Zugegeben, der Vergleich hinkt: Schließlich muss die Bahn besondere Sicherheitsbestimmungen einhalten. Angeblich waren auch ein paar Querulanten unter den Betroffenen - und man hätte ja brav eine halbe Stunde auf den nächsten Zug warten können. Auch falls es nur ein unglücklicher Einzelfall gewesen wäre, der schale Nachgeschmack verstärkt sich angesichts einer weiteren Begebenheit: Auf einer Schnellbahnstrecke im Großraum Wien kam es unlängst zu einem Oberleitungsschaden. Ein Zug konnte die Station nicht mehr verlassen, die Passagiere wurden zum Busbahnhof gebeten. Während sie dort noch auf eine Transportmöglichkeit warteten, war das Gebrechen behoben, der Zug schloss die Türen und fuhr ohne Fahrgäste weiter.

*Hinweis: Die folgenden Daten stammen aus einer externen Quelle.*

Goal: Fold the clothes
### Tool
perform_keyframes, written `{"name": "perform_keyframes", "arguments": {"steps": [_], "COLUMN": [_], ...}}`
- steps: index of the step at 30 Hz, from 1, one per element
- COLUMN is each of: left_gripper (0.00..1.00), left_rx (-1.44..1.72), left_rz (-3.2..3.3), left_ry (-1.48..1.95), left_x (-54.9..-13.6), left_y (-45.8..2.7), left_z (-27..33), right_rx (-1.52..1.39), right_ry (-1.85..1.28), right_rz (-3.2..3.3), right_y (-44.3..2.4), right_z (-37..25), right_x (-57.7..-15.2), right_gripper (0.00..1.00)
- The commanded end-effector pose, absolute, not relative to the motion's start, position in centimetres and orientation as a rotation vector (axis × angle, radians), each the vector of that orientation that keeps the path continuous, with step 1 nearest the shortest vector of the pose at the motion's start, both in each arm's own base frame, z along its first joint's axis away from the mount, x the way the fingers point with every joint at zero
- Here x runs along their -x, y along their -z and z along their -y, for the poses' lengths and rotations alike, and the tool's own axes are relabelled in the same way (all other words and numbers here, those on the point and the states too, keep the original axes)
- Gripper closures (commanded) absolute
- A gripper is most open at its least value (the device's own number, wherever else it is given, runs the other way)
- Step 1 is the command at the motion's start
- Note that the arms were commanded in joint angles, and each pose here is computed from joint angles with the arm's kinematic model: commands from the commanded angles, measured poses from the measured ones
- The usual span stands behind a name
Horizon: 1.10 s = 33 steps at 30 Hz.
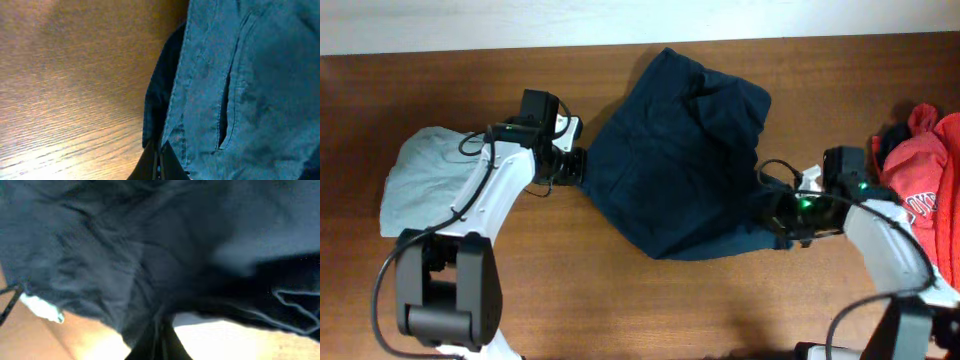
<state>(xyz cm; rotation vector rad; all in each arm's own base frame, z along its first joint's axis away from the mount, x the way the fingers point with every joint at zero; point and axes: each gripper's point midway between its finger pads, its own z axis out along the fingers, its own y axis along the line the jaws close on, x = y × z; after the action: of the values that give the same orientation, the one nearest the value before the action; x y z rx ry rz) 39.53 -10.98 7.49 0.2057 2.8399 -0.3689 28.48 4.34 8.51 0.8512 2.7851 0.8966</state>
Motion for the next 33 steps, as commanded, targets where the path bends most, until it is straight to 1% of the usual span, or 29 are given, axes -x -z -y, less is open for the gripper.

Zufällig ist just auf dieser Strecke ein Zweitanbieter unterwegs. Nach einem kurzen Telefonat ließ der Schaffner dieses Zuges die ÖBB-Kunden einsteigen und ohne Aufzahlung mitfahren - ein riesiger Imagegewinn ohne jeden Aufwand.

Österreich sei auf dem Weg zu einer Dienstleistungsgesellschaft, hat Wirtschaftsminister Reinhold Mitterlehner am Freitag wieder bekräftigt. Nun, manche sind dem Ziel näher als andere. Einerseits stehen in gewissen Bereichen bürokratische Strukturen der Kundennähe im Weg. (Wahrscheinlich durften - zum Beispiel - die ÖBB-Mitarbeiter in den obigen Fällen gar nicht anders handeln.) Doch auch die Grundhaltung, dass Unternehmen - in bestimmten Zusammenhängen - vor dem Kundenwillen geschützt werden sollen, geht weit über die Bahn hinaus. Das zeigt vor allem die ewige Debatte zur Sonntagsöffnung.